No Layer4/Layer7 load balancer between consul servers and dataplane.

Note:

The shown behaviour isnt specific to helm chart version 1.7.x or consul version 1.21.x, but exists for lower versions as well.

Environment Setup for reproduction:

Validate the servers are in quorum, and no pre-existing errors in consul server logs:

$ consul members
Install Consul on Kubernetes using helm:

helm install consul hashicorp/consul -n consul --values values.yaml --version 1.7.1 --wait --debug

Deploy a Single replica application, say a fake-service, backend application, deployment manifest below:

# Service to expose backend
apiVersion: v1
kind: Service
metadata:
 name: backend
spec:
 selector:
   app: backend
 ports:
 - name: http
   protocol: TCP
   port: 80
   targetPort: 9090
---
apiVersion: v1
kind: ServiceAccount
metadata:
 name: backend
---
# Deployment for backend
apiVersion: apps/v1
kind: Deployment
metadata:
 name: backend
 labels:
   app: backend
spec:
 replicas: 1
 selector:
   matchLabels:
     app: backend
 template:
   metadata:
     labels:
       app: backend
     annotations:
       "consul.hashicorp.com/connect-inject": "true"
   spec:
     serviceAccountName: backend
     containers:
     - name: backend
       image: nicholasjackson/fake-service:v0.26.2
       ports:
       - containerPort: 9090
       env:
       - name: "LISTEN_ADDR"
         value: "0.0.0.0:9090"
       - name: "NAME"
         value: "backend"
       - name: "MESSAGE"
         value: "Response from backend"

kubectl apply -f backend.yaml -n consul
You have a healthy application running. Now when scale the application to 4, you'll notice the xDS grpc load balancing messages in server node and consul-dataplane container.
kubectl scale deployment/backend --replicas=4 -n consul

Error on server:

[ERROR] agent.envoy: Error handling ADS delta stream: xdsVersion=v3 error="rpc error: code = ResourceExhausted desc = this server has too many xDS streams open, please try another"

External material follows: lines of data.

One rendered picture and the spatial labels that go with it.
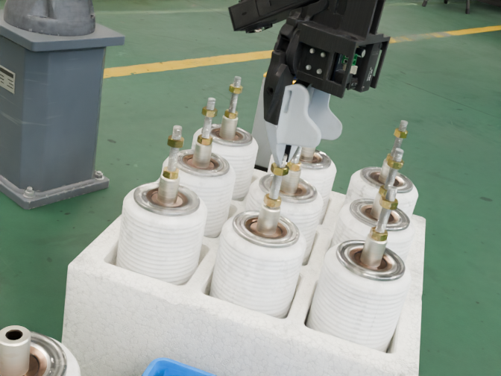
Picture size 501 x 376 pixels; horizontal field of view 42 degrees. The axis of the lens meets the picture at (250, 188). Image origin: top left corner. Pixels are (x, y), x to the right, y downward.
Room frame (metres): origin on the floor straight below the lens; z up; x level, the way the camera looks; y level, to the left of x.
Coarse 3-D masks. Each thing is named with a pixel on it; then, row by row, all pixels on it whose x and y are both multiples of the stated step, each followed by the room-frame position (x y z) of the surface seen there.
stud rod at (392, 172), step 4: (396, 152) 0.73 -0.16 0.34; (400, 152) 0.73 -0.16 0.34; (396, 156) 0.73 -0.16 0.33; (400, 156) 0.73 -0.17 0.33; (396, 160) 0.73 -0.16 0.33; (400, 160) 0.73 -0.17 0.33; (392, 168) 0.73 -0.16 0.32; (388, 172) 0.73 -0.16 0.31; (392, 172) 0.73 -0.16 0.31; (396, 172) 0.73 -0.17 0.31; (388, 176) 0.73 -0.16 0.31; (392, 176) 0.73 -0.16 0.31; (388, 180) 0.73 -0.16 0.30; (392, 180) 0.73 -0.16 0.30; (388, 184) 0.73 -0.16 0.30; (392, 184) 0.73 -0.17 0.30
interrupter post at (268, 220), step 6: (264, 204) 0.64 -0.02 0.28; (264, 210) 0.63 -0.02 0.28; (270, 210) 0.63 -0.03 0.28; (276, 210) 0.63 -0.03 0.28; (264, 216) 0.63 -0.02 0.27; (270, 216) 0.63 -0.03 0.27; (276, 216) 0.63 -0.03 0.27; (258, 222) 0.63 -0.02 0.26; (264, 222) 0.63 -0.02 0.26; (270, 222) 0.63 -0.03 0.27; (276, 222) 0.63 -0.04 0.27; (258, 228) 0.63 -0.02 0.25; (264, 228) 0.63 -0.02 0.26; (270, 228) 0.63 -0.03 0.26; (276, 228) 0.63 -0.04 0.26; (270, 234) 0.63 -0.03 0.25
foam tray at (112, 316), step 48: (336, 192) 0.93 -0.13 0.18; (96, 240) 0.65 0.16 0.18; (96, 288) 0.59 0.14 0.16; (144, 288) 0.58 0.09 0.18; (192, 288) 0.60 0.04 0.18; (96, 336) 0.59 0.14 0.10; (144, 336) 0.58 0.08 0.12; (192, 336) 0.57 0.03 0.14; (240, 336) 0.56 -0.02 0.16; (288, 336) 0.55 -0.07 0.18
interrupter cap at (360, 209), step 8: (360, 200) 0.76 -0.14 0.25; (368, 200) 0.76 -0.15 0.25; (352, 208) 0.73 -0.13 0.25; (360, 208) 0.74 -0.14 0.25; (368, 208) 0.75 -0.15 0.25; (360, 216) 0.71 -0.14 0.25; (368, 216) 0.72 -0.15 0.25; (392, 216) 0.74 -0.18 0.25; (400, 216) 0.74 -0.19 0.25; (408, 216) 0.74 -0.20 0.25; (368, 224) 0.70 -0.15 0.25; (392, 224) 0.71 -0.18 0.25; (400, 224) 0.72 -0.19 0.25; (408, 224) 0.72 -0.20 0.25
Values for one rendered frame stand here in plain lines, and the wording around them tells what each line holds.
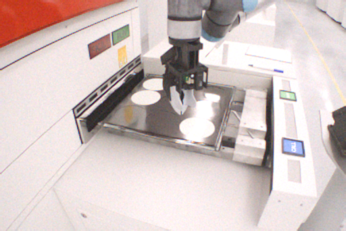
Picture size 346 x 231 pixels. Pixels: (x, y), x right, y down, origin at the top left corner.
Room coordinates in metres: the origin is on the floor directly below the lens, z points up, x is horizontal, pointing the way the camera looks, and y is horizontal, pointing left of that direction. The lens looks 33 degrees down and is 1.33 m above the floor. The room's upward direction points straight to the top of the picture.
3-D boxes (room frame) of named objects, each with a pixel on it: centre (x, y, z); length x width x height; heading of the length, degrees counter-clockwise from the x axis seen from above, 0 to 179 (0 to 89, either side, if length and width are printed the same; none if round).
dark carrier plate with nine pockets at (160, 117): (0.72, 0.01, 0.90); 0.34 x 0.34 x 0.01; 72
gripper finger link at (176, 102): (0.53, -0.01, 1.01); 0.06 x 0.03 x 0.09; 26
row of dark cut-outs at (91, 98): (0.77, 0.22, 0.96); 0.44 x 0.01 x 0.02; 162
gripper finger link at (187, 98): (0.55, -0.03, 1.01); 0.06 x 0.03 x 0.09; 26
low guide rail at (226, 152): (0.58, -0.01, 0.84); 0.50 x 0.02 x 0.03; 72
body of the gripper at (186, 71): (0.54, -0.02, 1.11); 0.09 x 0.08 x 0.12; 26
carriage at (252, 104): (0.65, -0.25, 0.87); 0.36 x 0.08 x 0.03; 162
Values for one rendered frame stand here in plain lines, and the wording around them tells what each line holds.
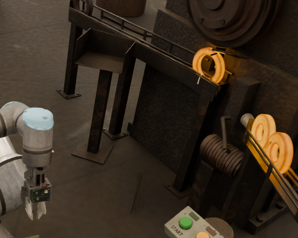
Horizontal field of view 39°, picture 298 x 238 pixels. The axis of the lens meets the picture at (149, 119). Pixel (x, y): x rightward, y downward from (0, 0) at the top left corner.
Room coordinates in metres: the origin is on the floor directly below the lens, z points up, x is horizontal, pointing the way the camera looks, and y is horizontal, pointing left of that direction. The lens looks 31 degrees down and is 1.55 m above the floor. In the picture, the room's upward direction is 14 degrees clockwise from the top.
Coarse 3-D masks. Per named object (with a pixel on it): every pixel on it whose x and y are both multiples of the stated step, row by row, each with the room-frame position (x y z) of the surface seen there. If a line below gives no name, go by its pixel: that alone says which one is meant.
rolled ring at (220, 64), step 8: (208, 48) 1.97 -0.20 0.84; (200, 56) 1.99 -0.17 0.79; (216, 56) 1.93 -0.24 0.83; (200, 64) 2.01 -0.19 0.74; (216, 64) 1.92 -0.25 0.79; (224, 64) 1.92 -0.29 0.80; (200, 72) 1.99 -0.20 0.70; (216, 72) 1.91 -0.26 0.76; (224, 72) 1.92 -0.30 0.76; (216, 80) 1.90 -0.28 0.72
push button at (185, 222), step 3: (180, 219) 1.02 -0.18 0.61; (183, 219) 1.01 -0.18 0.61; (186, 219) 1.01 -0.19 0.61; (189, 219) 1.02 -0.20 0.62; (180, 222) 1.00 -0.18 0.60; (183, 222) 1.00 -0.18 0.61; (186, 222) 1.00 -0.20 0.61; (189, 222) 1.00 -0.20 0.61; (180, 225) 1.00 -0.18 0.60; (183, 225) 0.99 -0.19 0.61; (186, 225) 0.99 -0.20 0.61; (189, 225) 1.00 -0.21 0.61; (186, 228) 0.99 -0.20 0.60
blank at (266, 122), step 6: (264, 114) 1.54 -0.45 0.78; (258, 120) 1.56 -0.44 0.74; (264, 120) 1.51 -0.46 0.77; (270, 120) 1.50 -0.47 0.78; (252, 126) 1.59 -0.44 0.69; (258, 126) 1.55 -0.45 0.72; (264, 126) 1.50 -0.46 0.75; (270, 126) 1.47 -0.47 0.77; (252, 132) 1.57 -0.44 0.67; (258, 132) 1.55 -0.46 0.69; (264, 132) 1.48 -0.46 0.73; (270, 132) 1.46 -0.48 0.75; (258, 138) 1.52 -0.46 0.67; (264, 138) 1.46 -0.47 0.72; (264, 144) 1.45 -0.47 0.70; (264, 150) 1.45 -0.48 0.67
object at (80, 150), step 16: (96, 32) 2.18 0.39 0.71; (80, 48) 2.05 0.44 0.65; (96, 48) 2.18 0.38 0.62; (112, 48) 2.17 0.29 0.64; (128, 48) 2.16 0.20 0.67; (80, 64) 1.98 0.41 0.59; (96, 64) 2.01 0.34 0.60; (112, 64) 2.05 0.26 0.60; (128, 64) 2.07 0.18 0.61; (96, 96) 2.04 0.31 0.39; (96, 112) 2.04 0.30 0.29; (96, 128) 2.04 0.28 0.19; (80, 144) 2.09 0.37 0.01; (96, 144) 2.03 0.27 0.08; (96, 160) 1.98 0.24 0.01
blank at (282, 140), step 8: (272, 136) 1.42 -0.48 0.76; (280, 136) 1.37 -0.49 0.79; (288, 136) 1.37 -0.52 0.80; (272, 144) 1.40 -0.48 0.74; (280, 144) 1.35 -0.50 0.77; (288, 144) 1.33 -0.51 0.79; (272, 152) 1.39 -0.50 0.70; (280, 152) 1.33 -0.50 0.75; (288, 152) 1.31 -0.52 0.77; (272, 160) 1.36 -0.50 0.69; (280, 160) 1.31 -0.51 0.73; (288, 160) 1.30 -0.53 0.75; (280, 168) 1.29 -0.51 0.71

Error on Application Dataplane container:

[warning] envoy.config(16) DeltaAggregatedResources gRPC config stream to consul-dataplane closed since 1503s ago: 8, this server has too many xDS streams open, please try another
[warning] envoy.config(16) DeltaAggregatedResources gRPC config stream to consul-dataplane closed since 1559s ago: 14, name resolver error: produced zero addresses

Cause:

In the current setup, where there are 3 or more nodes external consul cluster on VMs, the consul-dataplane has to load balance grpc connections among consul servers to received xDS updates from servers. Given the existing design on consul-dataplane, by default it picks the IP based SAN of first server in the externalServers list, and uses the SNI to talk to other server members. gRPC connection from other server members get discarded by the consul-dataplane, as it has IP SAN information for a different server, but the certificate presented by other servers have their own IP in their SAN, which leads to mistrust between consul dataplane and other servers, and hence leading to grpc load balancing issue, and the errors we see as above.

Solution:

By adding a configuration tlsServerName in externalServers stanza in values file can help resolve this issue. The value of tlsServerName has to be a DNS SAN name of server, which is common for all servers in the consul cluster. This information can be extracted by inspecting server certificates, and inspecting DNS SAN information in the certificate. When this is used, the SNI has server information in it, which is common for all servers, and hence all servers build trust with consul dataplanes and allow communication with them.